* _What is required_: Exactly the lines starting at the line containing "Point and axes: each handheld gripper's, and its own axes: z" and ending at the line containing "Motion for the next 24" are to be written out from the listing below, both included.

◆ ◆ ◆ ◆ ◆ ◆ ◆

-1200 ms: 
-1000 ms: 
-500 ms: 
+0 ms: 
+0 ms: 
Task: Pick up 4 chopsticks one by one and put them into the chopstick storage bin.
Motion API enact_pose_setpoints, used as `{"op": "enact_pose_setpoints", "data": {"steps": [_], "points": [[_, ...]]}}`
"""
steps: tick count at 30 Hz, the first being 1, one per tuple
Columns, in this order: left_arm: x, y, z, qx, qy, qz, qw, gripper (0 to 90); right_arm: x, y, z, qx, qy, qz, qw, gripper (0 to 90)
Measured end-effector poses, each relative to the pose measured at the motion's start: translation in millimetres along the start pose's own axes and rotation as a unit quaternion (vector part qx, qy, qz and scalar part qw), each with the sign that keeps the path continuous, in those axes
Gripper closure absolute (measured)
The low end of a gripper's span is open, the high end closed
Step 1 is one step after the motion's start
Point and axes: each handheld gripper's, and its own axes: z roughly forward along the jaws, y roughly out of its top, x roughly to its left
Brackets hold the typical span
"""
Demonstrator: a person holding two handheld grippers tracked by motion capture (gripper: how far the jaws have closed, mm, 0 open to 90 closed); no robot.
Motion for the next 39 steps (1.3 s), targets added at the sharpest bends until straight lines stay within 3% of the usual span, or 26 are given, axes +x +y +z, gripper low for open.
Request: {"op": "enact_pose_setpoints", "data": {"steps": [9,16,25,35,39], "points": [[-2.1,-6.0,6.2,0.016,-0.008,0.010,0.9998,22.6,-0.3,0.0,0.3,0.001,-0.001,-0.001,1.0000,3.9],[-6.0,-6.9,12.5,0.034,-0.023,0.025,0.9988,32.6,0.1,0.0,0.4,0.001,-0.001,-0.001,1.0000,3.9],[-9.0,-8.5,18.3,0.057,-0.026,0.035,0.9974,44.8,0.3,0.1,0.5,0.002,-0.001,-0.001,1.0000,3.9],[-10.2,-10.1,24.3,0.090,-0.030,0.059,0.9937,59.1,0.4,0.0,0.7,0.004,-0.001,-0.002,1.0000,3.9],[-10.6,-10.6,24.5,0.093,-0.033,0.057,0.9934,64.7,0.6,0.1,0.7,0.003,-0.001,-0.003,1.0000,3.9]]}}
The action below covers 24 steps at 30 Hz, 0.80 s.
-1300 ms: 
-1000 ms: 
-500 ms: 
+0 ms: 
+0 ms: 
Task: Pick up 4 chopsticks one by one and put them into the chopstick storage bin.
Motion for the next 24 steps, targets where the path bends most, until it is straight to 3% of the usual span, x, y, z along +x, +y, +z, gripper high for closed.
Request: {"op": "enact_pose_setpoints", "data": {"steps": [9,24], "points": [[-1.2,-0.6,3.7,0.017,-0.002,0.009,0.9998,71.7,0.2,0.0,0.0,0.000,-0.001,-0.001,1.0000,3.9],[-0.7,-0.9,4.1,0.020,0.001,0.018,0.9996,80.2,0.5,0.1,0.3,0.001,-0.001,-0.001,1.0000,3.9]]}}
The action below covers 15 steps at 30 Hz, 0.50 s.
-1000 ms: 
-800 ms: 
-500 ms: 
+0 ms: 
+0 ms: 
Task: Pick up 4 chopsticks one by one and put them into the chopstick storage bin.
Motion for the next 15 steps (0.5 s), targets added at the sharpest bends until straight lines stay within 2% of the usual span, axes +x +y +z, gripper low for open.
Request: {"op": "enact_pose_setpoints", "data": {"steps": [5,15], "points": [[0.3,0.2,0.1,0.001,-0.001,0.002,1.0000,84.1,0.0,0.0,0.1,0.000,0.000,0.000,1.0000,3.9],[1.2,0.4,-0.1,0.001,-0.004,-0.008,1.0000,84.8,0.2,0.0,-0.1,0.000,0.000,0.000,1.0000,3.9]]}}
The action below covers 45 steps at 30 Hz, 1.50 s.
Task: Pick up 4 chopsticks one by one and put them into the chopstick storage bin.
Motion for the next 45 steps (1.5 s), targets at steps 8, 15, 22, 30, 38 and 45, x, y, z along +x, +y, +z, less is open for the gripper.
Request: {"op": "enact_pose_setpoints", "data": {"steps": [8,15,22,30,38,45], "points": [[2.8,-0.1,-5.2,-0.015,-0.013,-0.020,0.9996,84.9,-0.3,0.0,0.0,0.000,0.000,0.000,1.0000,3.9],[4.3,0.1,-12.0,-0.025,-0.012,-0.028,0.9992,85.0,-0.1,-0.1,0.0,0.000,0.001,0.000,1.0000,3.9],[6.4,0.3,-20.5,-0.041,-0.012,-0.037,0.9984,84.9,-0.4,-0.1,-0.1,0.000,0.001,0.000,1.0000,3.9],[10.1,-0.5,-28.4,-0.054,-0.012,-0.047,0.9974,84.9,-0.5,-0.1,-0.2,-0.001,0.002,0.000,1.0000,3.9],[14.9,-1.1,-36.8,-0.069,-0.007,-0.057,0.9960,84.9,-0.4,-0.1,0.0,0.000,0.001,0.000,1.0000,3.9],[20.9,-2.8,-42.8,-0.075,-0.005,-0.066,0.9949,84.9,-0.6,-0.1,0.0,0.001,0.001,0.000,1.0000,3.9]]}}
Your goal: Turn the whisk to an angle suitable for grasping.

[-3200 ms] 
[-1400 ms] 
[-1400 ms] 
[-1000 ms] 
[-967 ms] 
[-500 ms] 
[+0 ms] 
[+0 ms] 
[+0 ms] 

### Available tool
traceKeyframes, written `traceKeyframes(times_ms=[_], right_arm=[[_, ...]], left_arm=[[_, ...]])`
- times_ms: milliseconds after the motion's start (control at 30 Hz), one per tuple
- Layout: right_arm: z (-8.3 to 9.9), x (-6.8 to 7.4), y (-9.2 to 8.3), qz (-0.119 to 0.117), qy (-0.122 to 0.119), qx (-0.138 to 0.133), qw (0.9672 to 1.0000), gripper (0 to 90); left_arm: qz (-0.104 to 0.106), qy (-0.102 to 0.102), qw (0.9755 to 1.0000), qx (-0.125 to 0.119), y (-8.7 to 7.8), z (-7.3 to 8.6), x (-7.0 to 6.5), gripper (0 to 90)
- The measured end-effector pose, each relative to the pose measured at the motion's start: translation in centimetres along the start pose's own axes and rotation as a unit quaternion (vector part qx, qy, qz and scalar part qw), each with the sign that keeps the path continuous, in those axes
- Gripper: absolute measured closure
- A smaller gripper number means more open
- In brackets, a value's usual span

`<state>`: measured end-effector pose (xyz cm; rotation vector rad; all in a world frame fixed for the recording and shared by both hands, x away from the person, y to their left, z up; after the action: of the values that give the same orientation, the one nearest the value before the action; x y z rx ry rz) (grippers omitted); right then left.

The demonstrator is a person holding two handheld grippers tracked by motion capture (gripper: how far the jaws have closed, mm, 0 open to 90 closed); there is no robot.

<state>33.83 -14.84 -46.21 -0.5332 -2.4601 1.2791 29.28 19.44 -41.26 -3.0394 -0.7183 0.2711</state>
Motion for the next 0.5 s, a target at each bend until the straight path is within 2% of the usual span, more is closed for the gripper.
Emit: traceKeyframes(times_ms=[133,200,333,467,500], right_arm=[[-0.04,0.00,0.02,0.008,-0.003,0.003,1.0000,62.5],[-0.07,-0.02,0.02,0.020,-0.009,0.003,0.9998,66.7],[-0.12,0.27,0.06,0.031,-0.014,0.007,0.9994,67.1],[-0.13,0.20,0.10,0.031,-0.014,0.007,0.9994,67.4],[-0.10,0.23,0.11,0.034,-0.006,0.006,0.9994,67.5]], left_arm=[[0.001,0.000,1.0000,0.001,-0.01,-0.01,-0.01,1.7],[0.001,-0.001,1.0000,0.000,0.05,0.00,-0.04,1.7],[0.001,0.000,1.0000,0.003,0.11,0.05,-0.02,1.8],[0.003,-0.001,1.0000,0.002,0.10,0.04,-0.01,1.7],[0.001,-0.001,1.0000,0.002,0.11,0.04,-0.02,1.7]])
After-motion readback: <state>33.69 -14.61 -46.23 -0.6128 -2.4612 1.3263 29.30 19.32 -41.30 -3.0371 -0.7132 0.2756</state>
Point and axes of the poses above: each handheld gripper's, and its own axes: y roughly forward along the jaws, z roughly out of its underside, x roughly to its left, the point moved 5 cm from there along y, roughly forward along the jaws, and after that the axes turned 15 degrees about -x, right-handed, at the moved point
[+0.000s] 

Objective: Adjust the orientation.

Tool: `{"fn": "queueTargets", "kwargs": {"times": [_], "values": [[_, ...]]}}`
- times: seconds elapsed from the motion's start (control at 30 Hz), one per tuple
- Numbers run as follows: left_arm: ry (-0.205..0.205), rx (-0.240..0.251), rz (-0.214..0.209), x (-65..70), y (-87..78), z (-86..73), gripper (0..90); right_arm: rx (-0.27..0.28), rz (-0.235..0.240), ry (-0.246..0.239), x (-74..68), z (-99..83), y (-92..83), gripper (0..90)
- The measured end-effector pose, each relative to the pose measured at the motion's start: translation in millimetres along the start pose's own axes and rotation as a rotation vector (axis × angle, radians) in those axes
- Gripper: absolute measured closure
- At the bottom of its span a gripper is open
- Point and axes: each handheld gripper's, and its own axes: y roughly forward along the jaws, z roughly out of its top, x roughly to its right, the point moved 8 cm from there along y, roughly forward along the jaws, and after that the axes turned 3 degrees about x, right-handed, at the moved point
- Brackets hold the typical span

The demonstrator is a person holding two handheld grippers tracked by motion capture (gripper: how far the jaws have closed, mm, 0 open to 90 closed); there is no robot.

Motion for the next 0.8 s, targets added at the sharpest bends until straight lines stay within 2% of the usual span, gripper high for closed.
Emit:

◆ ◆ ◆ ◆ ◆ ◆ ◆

* _Exercise result_:
Point and axes: each handheld gripper's, and its own axes: z roughly forward along the jaws, y roughly out of its top, x roughly to its left
Brackets hold the typical span
"""
Demonstrator: a person holding two handheld grippers tracked by motion capture (gripper: how far the jaws have closed, mm, 0 open to 90 closed); no robot.
Motion for the next 39 steps (1.3 s), targets added at the sharpest bends until straight lines stay within 3% of the usual span, or 26 are given, axes +x +y +z, gripper low for open.
Request: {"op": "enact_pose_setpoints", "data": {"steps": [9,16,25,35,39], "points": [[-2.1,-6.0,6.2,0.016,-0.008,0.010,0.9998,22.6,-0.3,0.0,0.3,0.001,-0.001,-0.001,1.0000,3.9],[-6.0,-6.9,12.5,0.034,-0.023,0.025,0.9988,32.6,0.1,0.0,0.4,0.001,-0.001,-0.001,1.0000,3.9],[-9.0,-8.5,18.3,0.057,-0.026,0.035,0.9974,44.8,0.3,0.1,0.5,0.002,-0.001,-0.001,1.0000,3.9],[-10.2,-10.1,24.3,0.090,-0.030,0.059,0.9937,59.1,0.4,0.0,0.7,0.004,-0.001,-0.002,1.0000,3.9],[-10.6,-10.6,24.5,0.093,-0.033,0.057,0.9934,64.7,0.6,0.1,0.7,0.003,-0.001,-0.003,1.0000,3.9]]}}
The action below covers 24 steps at 30 Hz, 0.80 s.
-1300 ms: 
-1000 ms: 
-500 ms: 
+0 ms: 
+0 ms: 
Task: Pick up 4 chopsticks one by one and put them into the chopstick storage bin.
Motion for the next 24 steps, targets where the path bends most, until it is straight to 3% of the usual span, x, y, z along +x, +y, +z, gripper high for closed.

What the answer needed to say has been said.